After a few months hiatus, this babyblog is kicking again, so without further ado, let's go for a new wave of mutated and experimental sounds... thanks for those of you who stayed during all this time, and welcome to new readers.

2007-11-28

Dark Demos

Hi, everybody...

No, the blog isn't dead, just caught up in a tangled mass of irl issues. Anyways, I should be able to upload some new material real soon. In the meantime, I invite you all to check another blog i created, Dark Demos, which is dedicated to the demos and sel-released material i received over the years...

2007-10-17

Thomas Köner : Unerforschtes Gebiet [Die Stadt 2003]
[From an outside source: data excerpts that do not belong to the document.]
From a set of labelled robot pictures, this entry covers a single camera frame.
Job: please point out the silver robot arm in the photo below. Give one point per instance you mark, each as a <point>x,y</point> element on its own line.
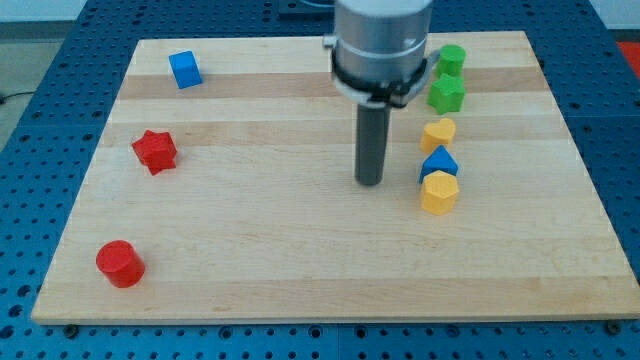
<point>380,40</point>

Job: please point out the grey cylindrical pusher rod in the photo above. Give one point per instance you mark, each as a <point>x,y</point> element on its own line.
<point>371,141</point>

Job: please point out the wooden board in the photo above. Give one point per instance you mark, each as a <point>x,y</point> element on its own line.
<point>262,221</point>

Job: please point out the yellow hexagon block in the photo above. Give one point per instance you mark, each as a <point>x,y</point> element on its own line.
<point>439,192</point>

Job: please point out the blue triangle block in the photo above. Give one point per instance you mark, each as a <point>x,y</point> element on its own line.
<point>439,160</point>

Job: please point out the yellow heart block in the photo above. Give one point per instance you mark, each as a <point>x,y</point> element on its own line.
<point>438,133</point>

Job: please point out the green star block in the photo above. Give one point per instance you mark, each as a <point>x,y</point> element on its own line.
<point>447,94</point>

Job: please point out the red star block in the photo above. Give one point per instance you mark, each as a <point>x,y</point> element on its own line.
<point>156,151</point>

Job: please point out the blue cube block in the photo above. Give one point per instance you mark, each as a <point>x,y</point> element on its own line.
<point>185,69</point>

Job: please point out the green cylinder block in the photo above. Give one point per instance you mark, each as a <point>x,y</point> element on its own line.
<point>451,61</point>

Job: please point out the red cylinder block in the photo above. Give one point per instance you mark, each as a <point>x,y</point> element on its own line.
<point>119,262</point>

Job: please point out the black and grey mounting bracket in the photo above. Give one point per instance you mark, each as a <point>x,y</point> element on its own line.
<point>379,94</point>

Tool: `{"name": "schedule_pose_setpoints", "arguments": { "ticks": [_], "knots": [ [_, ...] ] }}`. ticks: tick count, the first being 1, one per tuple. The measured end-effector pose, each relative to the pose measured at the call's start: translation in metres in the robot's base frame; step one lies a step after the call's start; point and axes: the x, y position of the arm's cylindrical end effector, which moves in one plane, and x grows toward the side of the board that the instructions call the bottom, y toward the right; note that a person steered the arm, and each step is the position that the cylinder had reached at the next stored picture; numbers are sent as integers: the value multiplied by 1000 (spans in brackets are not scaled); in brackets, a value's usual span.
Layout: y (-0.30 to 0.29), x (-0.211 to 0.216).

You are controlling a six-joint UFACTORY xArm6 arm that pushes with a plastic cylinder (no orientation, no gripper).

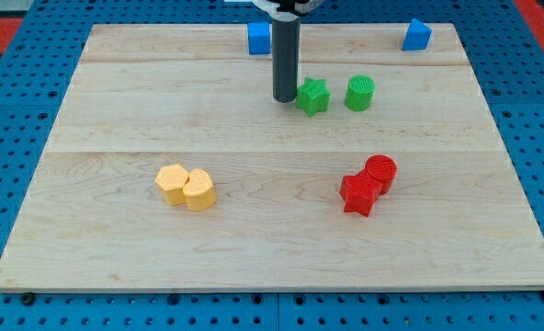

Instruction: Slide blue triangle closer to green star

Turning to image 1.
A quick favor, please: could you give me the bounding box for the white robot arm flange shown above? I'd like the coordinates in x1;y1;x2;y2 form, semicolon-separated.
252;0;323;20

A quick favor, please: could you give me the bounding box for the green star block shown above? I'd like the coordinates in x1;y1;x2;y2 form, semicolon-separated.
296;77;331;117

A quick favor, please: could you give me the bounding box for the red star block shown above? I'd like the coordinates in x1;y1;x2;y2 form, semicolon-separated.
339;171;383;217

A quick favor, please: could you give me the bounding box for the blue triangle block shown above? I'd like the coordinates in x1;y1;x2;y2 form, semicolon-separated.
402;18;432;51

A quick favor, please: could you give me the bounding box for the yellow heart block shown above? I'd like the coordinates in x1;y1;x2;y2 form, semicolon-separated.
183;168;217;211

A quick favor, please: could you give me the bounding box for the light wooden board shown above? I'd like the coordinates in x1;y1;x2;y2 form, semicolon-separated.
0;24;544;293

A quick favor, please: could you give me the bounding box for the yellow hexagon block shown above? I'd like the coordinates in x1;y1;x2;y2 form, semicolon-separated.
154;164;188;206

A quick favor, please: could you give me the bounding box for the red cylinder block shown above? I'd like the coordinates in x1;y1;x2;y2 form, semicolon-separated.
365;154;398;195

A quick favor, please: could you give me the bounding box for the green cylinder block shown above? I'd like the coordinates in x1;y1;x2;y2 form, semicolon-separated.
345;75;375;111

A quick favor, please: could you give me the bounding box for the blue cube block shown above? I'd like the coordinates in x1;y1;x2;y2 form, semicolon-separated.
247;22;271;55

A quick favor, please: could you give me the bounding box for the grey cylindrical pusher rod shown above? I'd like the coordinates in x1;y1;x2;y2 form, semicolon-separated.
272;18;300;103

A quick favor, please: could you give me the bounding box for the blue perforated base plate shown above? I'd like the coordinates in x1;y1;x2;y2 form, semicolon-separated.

First released a wonderful picture disc in 2001, this record was re-released in 2003 with the addition of "Les Soeurs Lumière". Another trip in the polar areas...

  • Unerforschtes Gebiet 1
  • Unerforschtes Gebiet 2
  • Les Soeurs Lumière
Unerforschtes Gebiet

Thomas Köner : Zyklop [Mille Plateaux 2003]


A great ambient album by Thomas Köner... here's what Dusted has to say about it (they said it so well, what can I add ? Other Köner material will follow soon...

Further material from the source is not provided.